--- EXERCISE REQUIREMENTS ---
When a line below contains the string "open", show that line.

--- DATA EXCERPT ---
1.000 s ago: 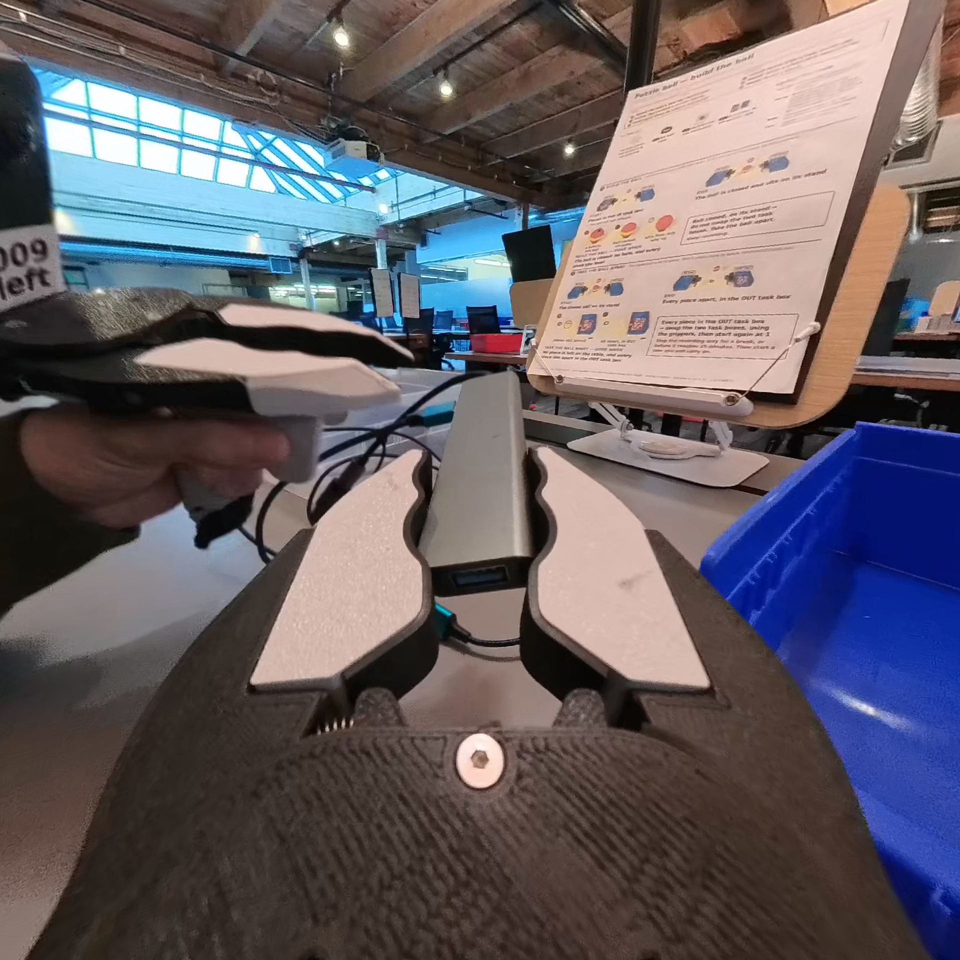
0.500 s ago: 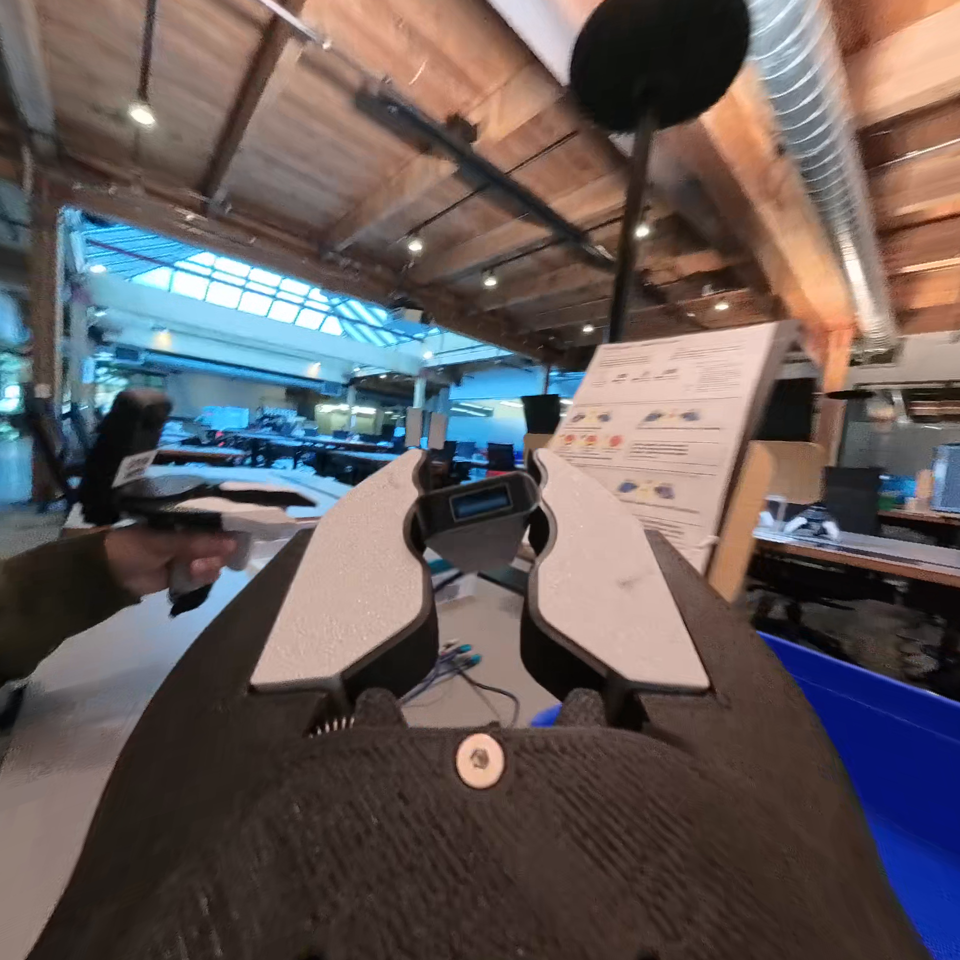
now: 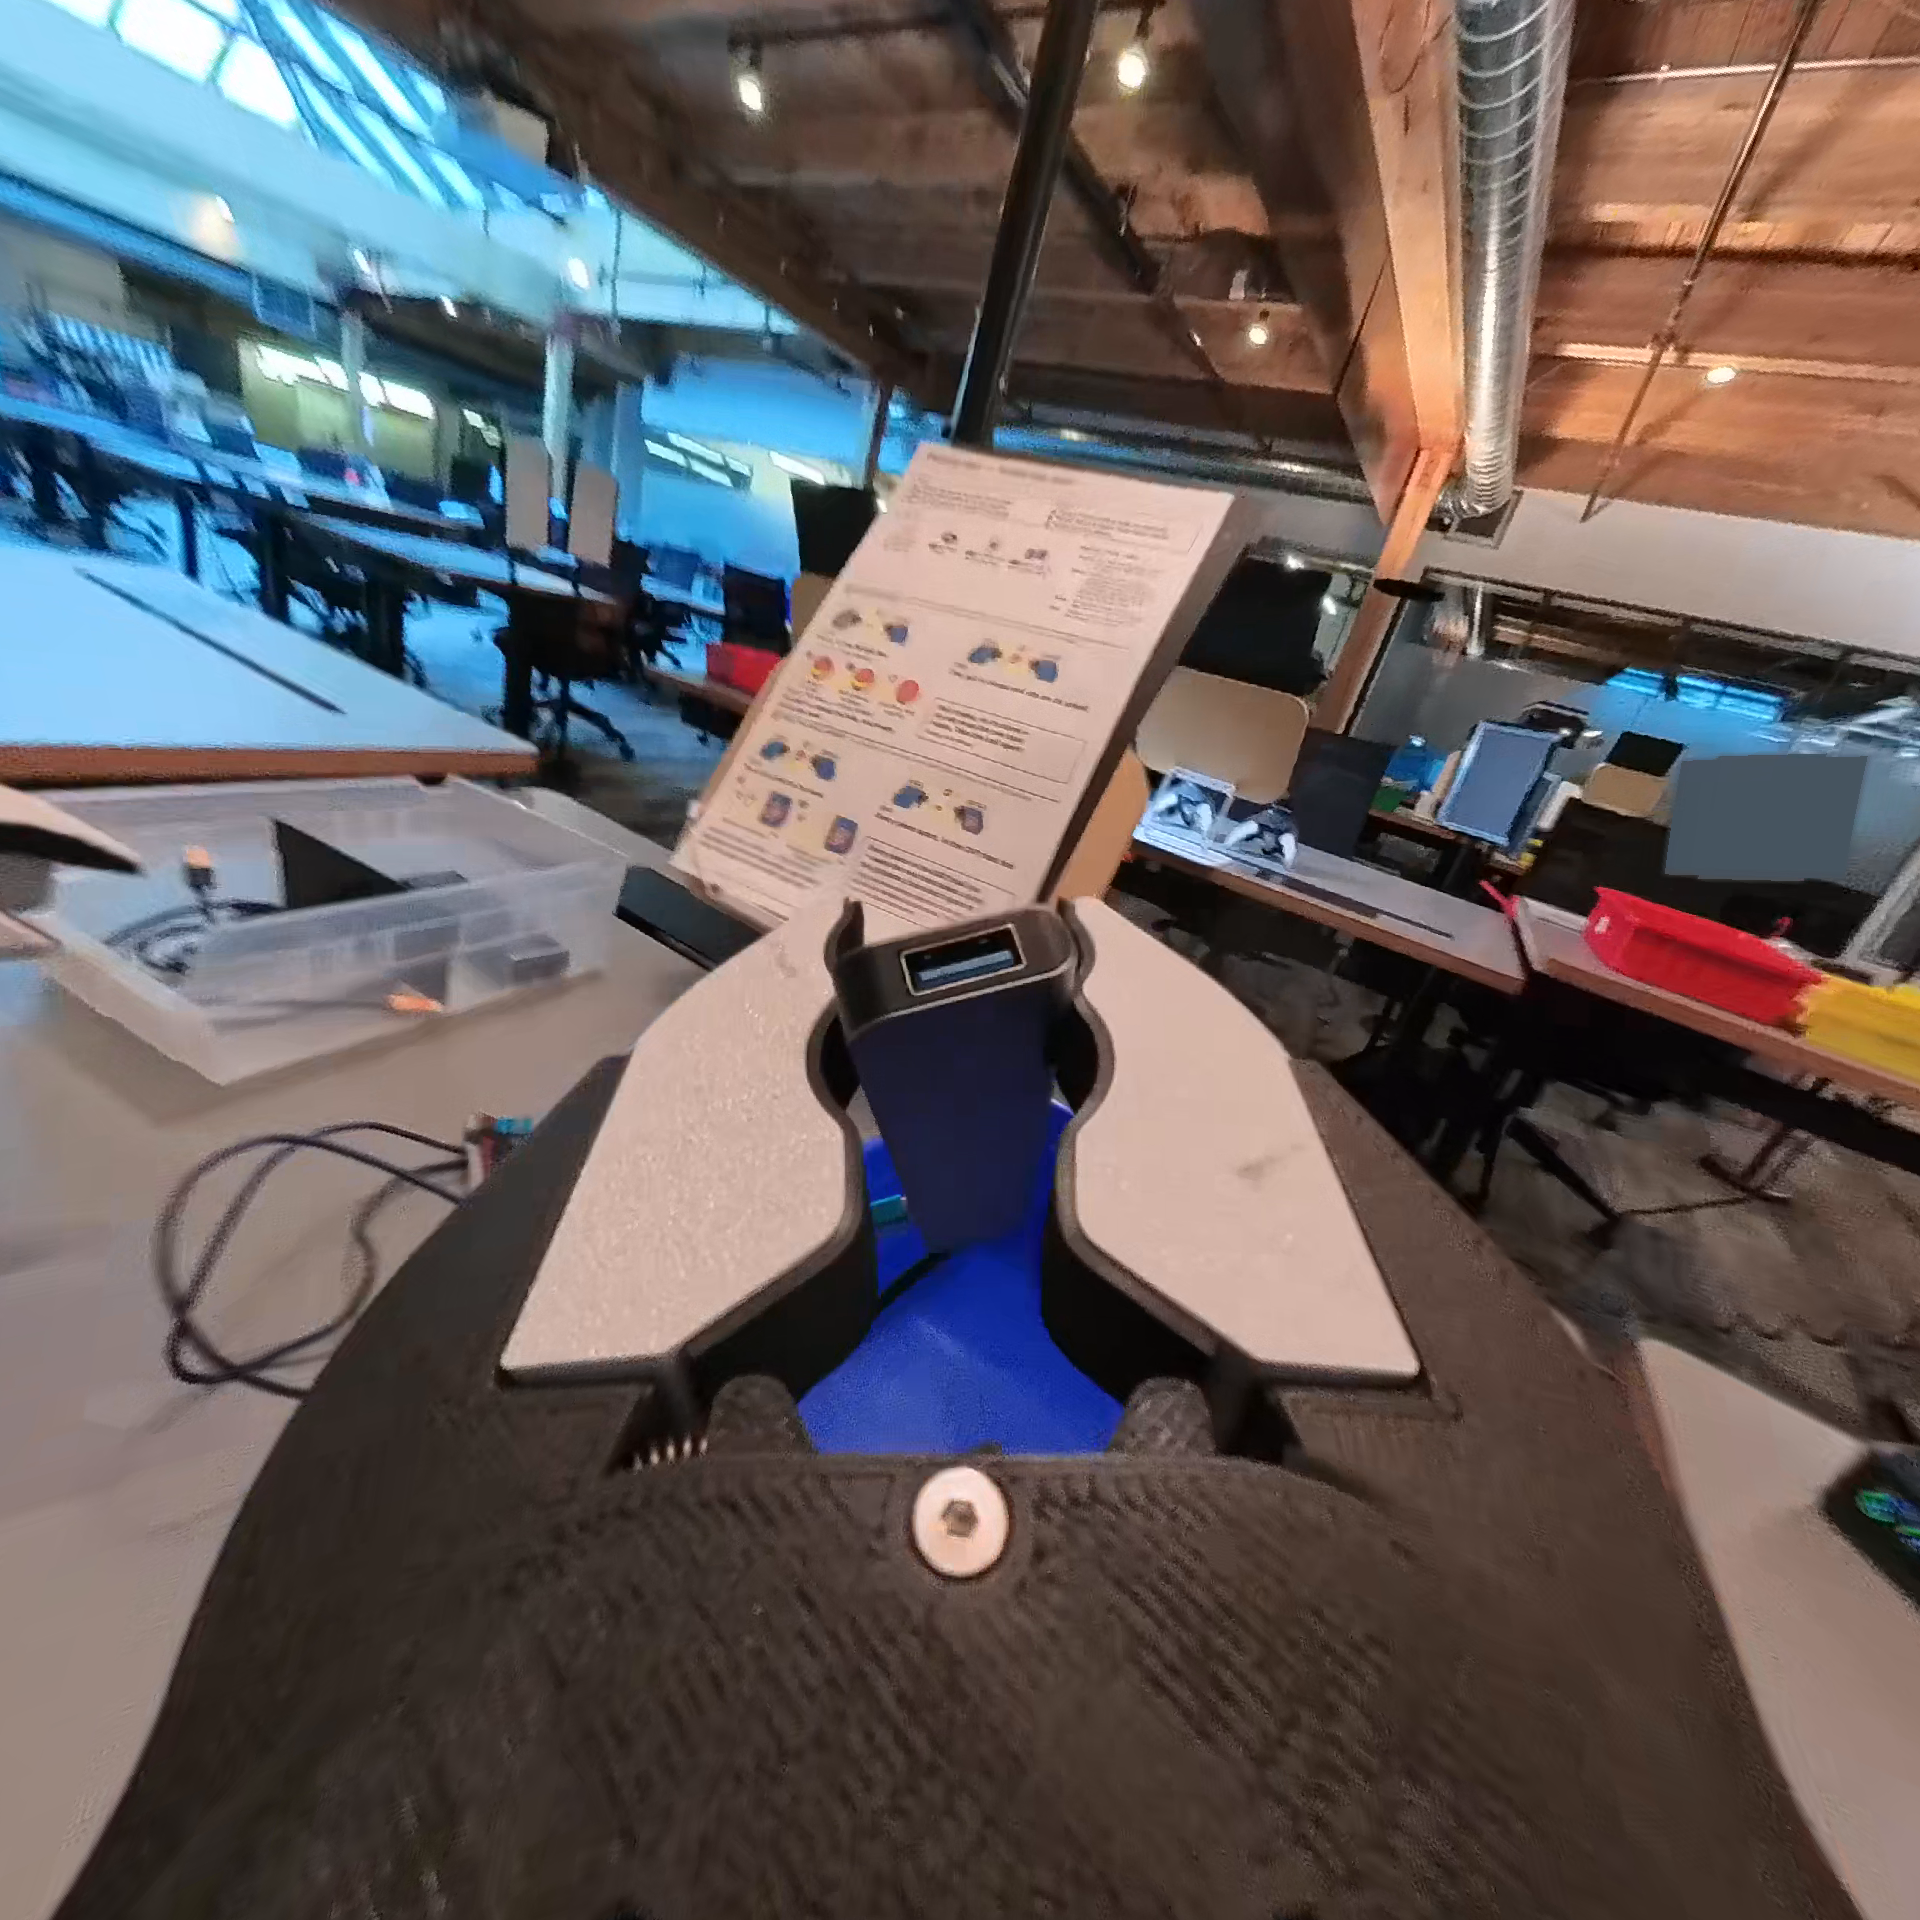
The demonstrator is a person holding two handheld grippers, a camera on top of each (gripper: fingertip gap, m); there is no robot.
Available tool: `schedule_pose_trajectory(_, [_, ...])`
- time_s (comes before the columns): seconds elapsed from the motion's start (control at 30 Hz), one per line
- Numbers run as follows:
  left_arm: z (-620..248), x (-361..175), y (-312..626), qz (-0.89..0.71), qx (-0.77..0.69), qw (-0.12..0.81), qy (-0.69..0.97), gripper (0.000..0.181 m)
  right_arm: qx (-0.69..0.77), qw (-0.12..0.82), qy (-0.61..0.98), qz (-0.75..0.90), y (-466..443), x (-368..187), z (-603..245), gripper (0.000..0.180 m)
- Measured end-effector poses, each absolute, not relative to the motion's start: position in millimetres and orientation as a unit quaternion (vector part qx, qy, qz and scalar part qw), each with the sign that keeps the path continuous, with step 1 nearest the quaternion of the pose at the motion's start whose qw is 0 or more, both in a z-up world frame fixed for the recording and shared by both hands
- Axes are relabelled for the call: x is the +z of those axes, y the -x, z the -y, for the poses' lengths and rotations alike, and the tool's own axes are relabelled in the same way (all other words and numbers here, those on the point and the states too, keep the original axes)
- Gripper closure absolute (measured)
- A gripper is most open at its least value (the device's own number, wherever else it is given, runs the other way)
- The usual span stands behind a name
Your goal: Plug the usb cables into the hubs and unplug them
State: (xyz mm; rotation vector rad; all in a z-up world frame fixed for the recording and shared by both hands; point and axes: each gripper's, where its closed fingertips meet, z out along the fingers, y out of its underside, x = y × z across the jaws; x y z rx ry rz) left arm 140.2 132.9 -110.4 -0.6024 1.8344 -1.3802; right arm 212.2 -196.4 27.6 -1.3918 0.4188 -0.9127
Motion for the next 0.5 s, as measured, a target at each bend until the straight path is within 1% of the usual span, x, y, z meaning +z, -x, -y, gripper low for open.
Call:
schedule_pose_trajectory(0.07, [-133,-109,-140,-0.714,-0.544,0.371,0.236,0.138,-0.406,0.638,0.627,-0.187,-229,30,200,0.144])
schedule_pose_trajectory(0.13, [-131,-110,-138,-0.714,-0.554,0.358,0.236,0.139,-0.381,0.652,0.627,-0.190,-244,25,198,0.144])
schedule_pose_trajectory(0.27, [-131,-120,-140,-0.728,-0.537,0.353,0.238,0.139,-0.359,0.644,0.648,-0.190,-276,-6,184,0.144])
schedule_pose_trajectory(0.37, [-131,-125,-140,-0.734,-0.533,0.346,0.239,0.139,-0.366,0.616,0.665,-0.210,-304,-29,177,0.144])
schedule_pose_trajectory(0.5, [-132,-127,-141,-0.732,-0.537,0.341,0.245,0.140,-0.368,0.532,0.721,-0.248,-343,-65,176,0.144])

--- SOLUTION FOR THIS TASK ---
- A gripper is most open at its least value (the device's own number, wherever else it is given, runs the other way)
Motion for the next 0.5 s, as measured, a target at each bend until the straight path is within 1% of the usual span, x, y, z meaning +z, -x, -y, gripper low for open.

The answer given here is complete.